Yes, there are more owls

The mild start to winter in the Okanagan has been welcome news to many, including ornithologists. 

The numbers of species like American robins and dark-eyed juncos are in the hundreds, according to the North Okanagan Naturalists Club's latest bird count.

Typically, this time of year, bird counts reveal those species are in the dozens.

"It changes depending on the year," explains Rick Bonar, bird count co-ordinator. "We get a few species every year that we get surprised by, but you never know what you're going to find."

Much to the delight of many, there seems to be an increase in the number of owls spotted throughout the region.

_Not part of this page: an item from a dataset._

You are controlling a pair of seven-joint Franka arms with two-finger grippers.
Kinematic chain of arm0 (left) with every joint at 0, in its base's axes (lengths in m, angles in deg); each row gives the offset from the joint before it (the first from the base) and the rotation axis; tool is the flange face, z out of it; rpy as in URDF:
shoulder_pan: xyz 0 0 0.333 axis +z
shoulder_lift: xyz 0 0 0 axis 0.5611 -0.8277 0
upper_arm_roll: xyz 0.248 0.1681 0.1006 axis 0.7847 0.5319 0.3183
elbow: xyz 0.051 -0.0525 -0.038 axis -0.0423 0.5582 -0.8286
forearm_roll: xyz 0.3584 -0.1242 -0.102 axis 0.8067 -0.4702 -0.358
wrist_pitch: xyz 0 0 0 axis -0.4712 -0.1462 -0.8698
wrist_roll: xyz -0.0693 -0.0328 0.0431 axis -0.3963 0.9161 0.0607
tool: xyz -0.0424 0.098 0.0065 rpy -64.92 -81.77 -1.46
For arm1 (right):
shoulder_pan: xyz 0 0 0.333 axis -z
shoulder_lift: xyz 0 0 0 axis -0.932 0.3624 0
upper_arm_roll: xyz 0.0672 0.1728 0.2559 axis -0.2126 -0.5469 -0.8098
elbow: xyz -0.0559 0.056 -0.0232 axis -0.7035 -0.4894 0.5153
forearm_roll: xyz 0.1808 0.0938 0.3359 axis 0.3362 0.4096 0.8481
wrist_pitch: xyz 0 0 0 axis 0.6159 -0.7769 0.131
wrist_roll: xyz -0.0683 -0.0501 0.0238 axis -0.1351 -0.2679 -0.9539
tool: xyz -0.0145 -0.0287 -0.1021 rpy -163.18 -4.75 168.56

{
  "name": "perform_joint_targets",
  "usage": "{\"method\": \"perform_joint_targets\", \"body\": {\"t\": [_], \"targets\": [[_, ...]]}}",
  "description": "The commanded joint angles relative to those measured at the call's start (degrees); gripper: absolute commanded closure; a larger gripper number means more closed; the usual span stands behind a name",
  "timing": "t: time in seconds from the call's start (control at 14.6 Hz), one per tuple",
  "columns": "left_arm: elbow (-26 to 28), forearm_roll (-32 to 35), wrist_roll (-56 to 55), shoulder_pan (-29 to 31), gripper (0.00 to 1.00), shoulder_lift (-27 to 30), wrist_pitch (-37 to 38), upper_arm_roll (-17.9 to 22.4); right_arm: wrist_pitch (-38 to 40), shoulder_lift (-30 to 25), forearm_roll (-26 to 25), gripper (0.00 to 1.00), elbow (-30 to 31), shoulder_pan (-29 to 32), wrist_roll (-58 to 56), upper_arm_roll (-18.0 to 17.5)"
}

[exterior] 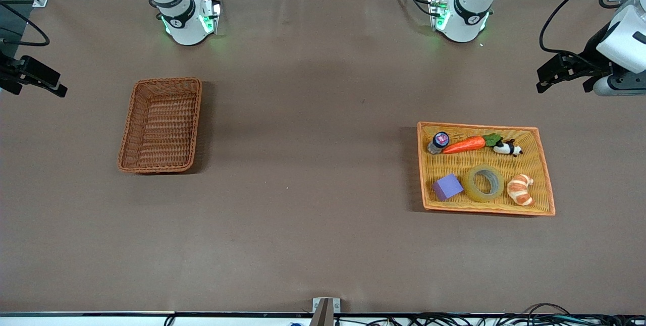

"Yes. Short-eared owls seemed to be quite abundant this year," says Bonar. "One of the fellows from the club was out at Swan Lake the other day, and he said he saw nine short-eared owls."

Bonar says the most logical explanation for the increased numbers is the mild winter we have been having. 

"Short-eared owls hunt over open grasslands, and if the snow is too deep, then they can't access their small mammal prey. And there is not much snow this year. They are also a species we call a short distance migrant, which means that they only go as far south as they have to to meet their needs," says Bonar.

"That is a species that is often active during the day. Most owl species are pretty much nocturnal, so you're not going to see them." 

The short-eared owl is one of two owl species that populate the North Okanagan. The other is the great horned owl.

"Great horned owl is a year-round resident," says Bonar. It breeds right in the city."

As we see more snow accumulate, we will probably see fewer owls.